C'est du deuxième lit que naquit Leon Gardiner Tyler (1853-1935), le père des deux frères Harrison et Lyon, respectivement nés en 1924 et 1928, et toujours vivants. Les trois générations enjambent donc une période de 224 années, et cela grâce à deux paternités tardives : à 63 ans pour le président et à 71 et 75 ans pour son fils, John Gardiner Tyler.
L'Amérique est le lieu de tous les records, me direz-vous. Mais, à cet égard, la « vieille Europe » n'est pas tout-à-fait en reste. Si l'on ne connaît aucun cas de grand-père né au XVIIIe siècle, la lignée de Ferdinand de Lesseps, le diplomate et constructeur du canal de Suez, n'en est pas moins étonnante. En effet, le vicomte Ferdinand de Lesseps, neveu du baron Jean-Baptiste Barthélemy de Lesseps (seul survivant de l'expédition de La Pérouse parce que débarqué au Kamchatka avant le naufrage de l'Astrolabe et de la Boussole), est né en 1805 (comme Alexis de Tocqueville). Marié deux fois, il eut cinq fils de sa première union et douze enfants de ses secondes noces dont la dernière, Giselle (1885-1973), à l'âge de 80 ans. Cette Giselle a eu un fils, Robert La Caze, né en février 1917, et donc petit-fils du vicomte.
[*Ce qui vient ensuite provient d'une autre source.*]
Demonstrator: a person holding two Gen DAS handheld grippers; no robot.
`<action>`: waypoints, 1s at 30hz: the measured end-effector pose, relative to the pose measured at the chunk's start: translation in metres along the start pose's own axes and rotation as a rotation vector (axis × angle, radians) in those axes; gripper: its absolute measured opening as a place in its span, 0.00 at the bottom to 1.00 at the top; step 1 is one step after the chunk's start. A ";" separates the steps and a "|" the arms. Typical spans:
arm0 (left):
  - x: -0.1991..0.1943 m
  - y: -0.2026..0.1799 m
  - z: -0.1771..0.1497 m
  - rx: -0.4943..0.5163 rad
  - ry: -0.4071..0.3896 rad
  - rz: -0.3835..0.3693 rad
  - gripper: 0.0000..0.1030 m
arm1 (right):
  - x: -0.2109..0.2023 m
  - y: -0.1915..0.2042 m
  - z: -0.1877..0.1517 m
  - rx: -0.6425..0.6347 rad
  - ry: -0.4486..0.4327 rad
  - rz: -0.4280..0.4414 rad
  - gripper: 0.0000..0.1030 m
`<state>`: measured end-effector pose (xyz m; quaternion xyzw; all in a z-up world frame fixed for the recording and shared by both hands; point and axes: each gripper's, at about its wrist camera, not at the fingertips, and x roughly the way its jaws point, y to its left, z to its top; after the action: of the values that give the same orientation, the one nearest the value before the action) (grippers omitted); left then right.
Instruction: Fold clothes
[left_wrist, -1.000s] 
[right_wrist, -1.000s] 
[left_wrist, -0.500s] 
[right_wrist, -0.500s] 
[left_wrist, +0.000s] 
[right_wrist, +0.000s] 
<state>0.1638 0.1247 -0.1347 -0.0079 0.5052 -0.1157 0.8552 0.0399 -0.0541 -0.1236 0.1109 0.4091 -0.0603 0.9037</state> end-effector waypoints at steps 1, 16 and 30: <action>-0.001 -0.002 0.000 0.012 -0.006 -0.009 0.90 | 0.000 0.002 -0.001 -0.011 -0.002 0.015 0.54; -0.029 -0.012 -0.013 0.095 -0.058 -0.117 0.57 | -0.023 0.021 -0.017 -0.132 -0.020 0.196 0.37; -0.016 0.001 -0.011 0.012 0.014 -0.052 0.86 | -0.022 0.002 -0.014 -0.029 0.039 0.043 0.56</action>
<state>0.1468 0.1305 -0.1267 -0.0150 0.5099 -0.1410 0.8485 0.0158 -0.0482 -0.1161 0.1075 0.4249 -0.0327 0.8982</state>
Grand pilote automobile, vétéran des 24 heures du Mans, Robert La Caze a aujourd'hui 97 ans et n'a bien sûr jamais connu son grand-père, décédé en 1894.
Les paternités tardives ont toujours mobilisé la presse de boulevard. On cite souvent le cas de Charlie Chaplin qui avait 73 ans lors de la naissance du dernier enfant qu'il eut de son épouse Oona, fille du grand dramaturge Eugène O'Neill.
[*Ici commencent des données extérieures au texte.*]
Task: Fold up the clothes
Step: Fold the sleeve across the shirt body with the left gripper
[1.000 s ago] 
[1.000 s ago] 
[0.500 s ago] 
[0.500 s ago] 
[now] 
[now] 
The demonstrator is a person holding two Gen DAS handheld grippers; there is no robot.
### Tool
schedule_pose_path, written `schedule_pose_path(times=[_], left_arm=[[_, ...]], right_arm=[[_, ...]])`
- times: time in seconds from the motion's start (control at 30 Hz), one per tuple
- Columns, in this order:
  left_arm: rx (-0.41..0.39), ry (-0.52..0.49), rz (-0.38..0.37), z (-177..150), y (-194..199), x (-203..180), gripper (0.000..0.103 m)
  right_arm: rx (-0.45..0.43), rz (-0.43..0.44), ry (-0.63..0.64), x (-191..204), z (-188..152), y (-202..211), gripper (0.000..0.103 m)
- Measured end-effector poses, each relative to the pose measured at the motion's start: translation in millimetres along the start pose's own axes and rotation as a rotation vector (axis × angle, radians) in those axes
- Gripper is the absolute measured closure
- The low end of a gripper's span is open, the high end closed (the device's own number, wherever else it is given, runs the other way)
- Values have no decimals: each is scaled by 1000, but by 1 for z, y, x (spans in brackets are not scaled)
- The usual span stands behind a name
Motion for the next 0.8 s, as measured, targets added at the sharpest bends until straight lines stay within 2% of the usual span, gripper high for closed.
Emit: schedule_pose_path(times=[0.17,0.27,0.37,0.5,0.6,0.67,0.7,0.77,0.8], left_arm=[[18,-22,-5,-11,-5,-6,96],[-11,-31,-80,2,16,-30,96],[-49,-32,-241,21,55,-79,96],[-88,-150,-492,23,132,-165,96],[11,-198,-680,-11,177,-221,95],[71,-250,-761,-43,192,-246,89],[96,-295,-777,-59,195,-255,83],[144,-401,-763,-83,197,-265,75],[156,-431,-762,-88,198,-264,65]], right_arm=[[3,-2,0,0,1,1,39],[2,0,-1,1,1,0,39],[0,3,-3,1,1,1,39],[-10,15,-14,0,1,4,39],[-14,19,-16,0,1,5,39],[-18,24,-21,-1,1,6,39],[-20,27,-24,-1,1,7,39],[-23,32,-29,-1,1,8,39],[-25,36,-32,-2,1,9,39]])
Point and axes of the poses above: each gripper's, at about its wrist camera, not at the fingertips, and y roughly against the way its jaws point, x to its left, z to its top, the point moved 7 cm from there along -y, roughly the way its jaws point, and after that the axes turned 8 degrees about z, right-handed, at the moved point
Plus près de nous, dans le monde politique, le président Sarkozy a innové en devenant père à 56 ans, ce qui n'était jamais arrivé au Palais de l'Élysée depuis la Révolution. Les amateurs de termes rares retiendront que les empereurs d'Orient qualifiaient de « porphyrogénètes » (nés dans la pourpre) leurs enfants venant au monde pendant leur règne.
La « parentalité tardive » n'est nullement le propre de notre époque. Deux démographes [3] ont montré que que les maternités après 40 ans concernaient 6,1% des naissances en 1901 et seulement 1,1% dans les années 1980. Malgré la possibilité que la PMA offre aux femmes d'enfanter bien plus tard qu'auparavant, c'est la paternité tardive qui, seule, permet d'enjamber les siècles.
Jean L.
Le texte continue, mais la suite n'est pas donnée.